Professor Hutner, a resident of Huntington, in speaking about the focus on women in “Radioactivity: The Women of Three Mile Island,” explains: “Following health and safety disasters, it is often women on the ground fighting back. And harm to women and children are examined far less closely than harm to men. It is critical to focus on those stories, as we do in this film for the first time.”

She adds: “The film could not come at a more important time for a number of reasons. With nuclear power being discussed in some circles as an ‘answer’ to our climate crisis, we believe anyone seeing this film will walk away with the unmistakable conclusion that nuclear power must be off the table.

TMI is one of a long list of environmental disasters and cover-ups that have caused serious harm to surrounding communities, which will last decades. It was and continues to be the lesson of what happens when a corporation and industry lacking integrity, regulated by an agency completely captured by that industry, is put in charge of people’s lives. TMI happened 44 years ago. But when it comes to systems meant to protect the public’s health and safety from nuclear hazards, nothing has changed and in fact, has only gotten worse.”

Comments about the documentary include:
•  Edward Moran, in Cinema Daily USwho calls it “a compelling and significant documentary in the grand tradition of such trailblazing women filmmakers as Kimberlee Acquaro, Christine Choy, and Barbarba Koppel…this is a film that should be rated in supernovas, not stars.”

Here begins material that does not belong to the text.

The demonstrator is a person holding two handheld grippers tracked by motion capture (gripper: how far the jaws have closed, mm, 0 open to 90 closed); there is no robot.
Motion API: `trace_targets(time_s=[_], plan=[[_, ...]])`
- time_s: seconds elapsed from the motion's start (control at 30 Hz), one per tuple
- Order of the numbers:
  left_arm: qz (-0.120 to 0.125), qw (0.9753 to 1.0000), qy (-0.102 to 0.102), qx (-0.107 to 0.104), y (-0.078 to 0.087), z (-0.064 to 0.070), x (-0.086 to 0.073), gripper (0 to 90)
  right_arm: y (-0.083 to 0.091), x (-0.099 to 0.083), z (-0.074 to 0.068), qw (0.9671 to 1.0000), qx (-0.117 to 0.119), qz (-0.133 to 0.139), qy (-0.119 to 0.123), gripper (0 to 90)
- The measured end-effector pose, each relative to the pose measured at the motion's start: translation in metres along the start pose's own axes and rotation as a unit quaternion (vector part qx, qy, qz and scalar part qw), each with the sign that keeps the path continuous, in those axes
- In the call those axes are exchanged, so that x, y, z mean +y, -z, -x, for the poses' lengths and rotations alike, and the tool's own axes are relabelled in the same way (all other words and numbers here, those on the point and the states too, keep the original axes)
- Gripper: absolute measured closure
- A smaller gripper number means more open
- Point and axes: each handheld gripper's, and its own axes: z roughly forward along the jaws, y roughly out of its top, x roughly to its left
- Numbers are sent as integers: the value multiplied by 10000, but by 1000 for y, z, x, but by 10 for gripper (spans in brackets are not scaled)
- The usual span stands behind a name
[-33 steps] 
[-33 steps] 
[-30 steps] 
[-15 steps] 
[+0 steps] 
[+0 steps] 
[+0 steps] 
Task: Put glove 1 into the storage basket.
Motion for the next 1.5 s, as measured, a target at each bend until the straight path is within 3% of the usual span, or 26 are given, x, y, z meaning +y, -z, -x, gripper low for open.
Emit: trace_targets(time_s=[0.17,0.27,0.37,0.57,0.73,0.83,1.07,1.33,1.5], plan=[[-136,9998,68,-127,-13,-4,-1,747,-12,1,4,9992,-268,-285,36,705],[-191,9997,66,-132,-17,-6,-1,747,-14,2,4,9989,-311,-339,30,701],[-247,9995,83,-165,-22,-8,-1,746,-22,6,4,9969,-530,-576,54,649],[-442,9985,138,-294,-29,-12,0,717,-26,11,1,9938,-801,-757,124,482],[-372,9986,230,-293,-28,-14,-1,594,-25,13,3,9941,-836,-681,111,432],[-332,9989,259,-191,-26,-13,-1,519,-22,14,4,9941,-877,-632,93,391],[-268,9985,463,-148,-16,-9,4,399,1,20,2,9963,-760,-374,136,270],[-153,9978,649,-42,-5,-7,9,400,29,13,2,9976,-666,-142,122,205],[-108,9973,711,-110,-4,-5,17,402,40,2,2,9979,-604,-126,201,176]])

•  It “is a stunning and vital award-winning film,” says Jon Bowermaster, himself an award-winning filmmaker for National Geographic. “It asks the important question: should we or shouldn’t we with nuclear energy? First-time filmmaker Heidi Hutner presents this question with solid research on nuclear history and science, and she offers heartfelt compassion for the women and their families who lived through the meltdown at Three Mile Island. The film is a must-see for anyone who cares about our energy future and our planet.”

•  Dave Chameides, a two-time Emmy award-winning director, says: “Most of America would be shocked to know the true story of the meltdown at Three Mile Island. Far fewer would ever want the thing in their backyard. Prof. Hutner takes us there and meets the people who have no choice but to call the worst nuclear meltdown in U.S. history their neighbor. This is important work that everyone should see and the filmmakers have created a personal story that will and should resonate with everyone who sees it.”

Related
•  The website for the documentary is: https://radioactivethefilm.com/
•  On April 23, at 8 p.m., the film will be screened at the First Frame International Festival at the Quad Cinema in Manhattan.
•  On May 28th, it will be shown at the Uranium Film Festival in Rio de Janeiro in Brazil.
•  And it will be shown at the Staller Center Stony Brook Film Festival on the campus of Stony Brook University on Friday, July 26th, at 7 p.m.

Karl Grossman is a veteran investigative reporter and columnist, the winner of numerous awards for his work and a member of the L.I. Journalism Hall of Fame. He is a professor of journalism at SUNY/College at Old Westbury and the author of six books.